Good enough country plenty good enough--all it wants is population.  
That's all right--that will come. And it's no bad country now for  
calmness and solitude, I can tell you--though there's no money in that,  
of course. No money, but a man wants rest, a man wants peace--a man  
don't want to rip and tear around all the time.
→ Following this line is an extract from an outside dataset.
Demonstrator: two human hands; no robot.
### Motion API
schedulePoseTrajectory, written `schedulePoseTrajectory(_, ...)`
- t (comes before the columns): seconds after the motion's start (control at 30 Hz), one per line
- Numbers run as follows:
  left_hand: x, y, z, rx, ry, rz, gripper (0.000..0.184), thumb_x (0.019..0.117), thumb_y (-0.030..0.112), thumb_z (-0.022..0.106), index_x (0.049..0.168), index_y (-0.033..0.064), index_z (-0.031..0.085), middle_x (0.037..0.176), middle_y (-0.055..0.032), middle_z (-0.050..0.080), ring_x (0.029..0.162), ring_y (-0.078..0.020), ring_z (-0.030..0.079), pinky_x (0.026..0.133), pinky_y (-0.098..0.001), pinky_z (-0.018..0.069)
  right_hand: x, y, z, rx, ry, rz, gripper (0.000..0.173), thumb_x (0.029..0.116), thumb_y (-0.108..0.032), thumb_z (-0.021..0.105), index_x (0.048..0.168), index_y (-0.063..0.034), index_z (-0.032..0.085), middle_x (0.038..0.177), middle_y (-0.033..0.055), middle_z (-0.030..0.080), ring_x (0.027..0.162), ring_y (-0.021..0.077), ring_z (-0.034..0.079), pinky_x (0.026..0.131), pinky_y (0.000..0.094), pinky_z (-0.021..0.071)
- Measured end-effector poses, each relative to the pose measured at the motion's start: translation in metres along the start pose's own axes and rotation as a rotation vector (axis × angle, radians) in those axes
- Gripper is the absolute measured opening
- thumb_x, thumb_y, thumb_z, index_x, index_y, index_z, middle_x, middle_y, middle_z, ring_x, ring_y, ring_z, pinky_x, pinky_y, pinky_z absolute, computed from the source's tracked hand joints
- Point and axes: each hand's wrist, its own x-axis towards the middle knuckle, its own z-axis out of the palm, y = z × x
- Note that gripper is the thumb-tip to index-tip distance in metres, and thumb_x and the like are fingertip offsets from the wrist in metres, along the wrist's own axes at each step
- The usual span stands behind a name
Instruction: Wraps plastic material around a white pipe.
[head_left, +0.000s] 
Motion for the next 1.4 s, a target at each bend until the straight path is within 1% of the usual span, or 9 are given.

And here we go, now,  
just as straight as a string for Hallelujah--it's a beautiful angle  
--handsome up grade all the way--and then away you go to Corruptionville,  
the gaudiest country for early carrots and cauliflowers that ever--good  
missionary field, too. There ain't such another missionary field outside  
the jungles of Central Africa. And patriotic?--why they named it after  
Congress itself. Oh, I warn you, my dear, there's a good time coming,  
and it'll be right along before you know what you're about, too. That  
railroad's fetching it. You see what it is as far as I've got, and if I  
had enough bottles and soap and boot-jacks and such things to carry it  
along to where it joins onto the Union Pacific, fourteen hundred miles  
from here, I should exhibit to you in that little internal improvement a  
spectacle of inconceivable sublimity. So, don't you see? We've got the  
rail road to fall back on; and in the meantime, what are we worrying  
about that $200,000 appropriation for? That's all right. I'd be willing  
to bet anything that the very next letter that comes from Harry will--"  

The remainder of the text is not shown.